In fact, the Insurance Authority revealed that 59% opt for investment-linked policies with high savings value.

This is a stark contrast to the cheaper term life insurance. Since it does not have any savings or investment features, only 0.9% of insurance premiums paid for such products in 2019, even though investment-liked insurance is 20 times more expensive than term life insurance.

Many of those who cannot afford investment-linked policies don’t go for insurance compensation at all.
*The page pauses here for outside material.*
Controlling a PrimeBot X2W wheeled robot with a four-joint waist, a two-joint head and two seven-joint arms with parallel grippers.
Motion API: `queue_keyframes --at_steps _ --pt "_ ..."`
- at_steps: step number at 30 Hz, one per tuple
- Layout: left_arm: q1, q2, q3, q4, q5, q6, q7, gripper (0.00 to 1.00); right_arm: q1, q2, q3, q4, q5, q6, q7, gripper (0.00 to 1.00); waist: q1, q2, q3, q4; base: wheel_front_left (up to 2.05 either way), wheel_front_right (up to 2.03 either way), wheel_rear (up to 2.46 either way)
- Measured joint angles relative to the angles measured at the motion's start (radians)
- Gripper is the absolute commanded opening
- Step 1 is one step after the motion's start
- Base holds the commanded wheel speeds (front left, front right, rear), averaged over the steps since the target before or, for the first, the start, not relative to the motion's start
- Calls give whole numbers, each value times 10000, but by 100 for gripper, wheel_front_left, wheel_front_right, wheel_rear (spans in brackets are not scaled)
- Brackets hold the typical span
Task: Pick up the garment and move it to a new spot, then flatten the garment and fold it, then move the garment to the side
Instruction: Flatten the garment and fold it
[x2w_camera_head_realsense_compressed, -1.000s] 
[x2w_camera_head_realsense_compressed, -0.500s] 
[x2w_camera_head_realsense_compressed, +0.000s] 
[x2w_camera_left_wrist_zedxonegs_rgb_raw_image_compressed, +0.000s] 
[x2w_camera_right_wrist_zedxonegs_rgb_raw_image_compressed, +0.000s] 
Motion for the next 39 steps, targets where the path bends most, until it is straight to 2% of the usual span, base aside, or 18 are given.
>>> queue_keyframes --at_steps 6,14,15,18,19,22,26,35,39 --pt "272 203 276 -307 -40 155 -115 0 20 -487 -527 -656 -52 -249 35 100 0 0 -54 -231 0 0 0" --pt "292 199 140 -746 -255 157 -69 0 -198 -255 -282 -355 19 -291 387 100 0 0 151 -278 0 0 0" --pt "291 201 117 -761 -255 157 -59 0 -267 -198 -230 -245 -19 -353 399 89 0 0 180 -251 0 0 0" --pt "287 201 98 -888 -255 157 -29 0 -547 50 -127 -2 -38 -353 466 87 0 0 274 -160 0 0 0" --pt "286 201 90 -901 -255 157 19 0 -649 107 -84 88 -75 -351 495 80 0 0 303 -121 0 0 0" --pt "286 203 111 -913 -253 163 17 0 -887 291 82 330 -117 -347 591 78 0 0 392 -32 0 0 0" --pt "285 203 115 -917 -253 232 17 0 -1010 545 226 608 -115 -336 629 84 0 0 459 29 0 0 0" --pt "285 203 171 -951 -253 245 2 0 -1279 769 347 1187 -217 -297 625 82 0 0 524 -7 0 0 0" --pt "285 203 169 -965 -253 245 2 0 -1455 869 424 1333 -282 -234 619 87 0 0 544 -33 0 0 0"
Thus, the Insurance Authority report said Hong Kong faces a mortality protection gap of HK$6.9 trillion, putting many families at risk of financial troubles in the event of the breadwinner’s death.

The same report translated this gap to a shortfall of HK$1.9 million for every working adult in Hong Kong, leaving them financially vulnerable without insurance.

Read more: Hong Kong insurance industry posts significant growth in premiums

The South China Morning Post called this mortality protection gap “ironic” as Hong Kong tops the world ranks when it comes to premiums per capita at US$8,983 per person, even surpassing the global average of US$360 as reported by Swiss Re.

To increase awareness about insurance protection, the Insurance Authority will introduce a free online tool to allow people to calculate insurance protection needs based on their age, income, and number of children.

“Term life policies have been around for a long time but traditional agents have low incentives to sell the products as they cannot earn high commissions,” Fred Ngan, co-founder of Bowtie Life Insurance, told the South China Morning Post. “Virtual insurance companies can fix the protection gap by focusing on providing a simple and easy way for people to buy high-protection value insurance products.”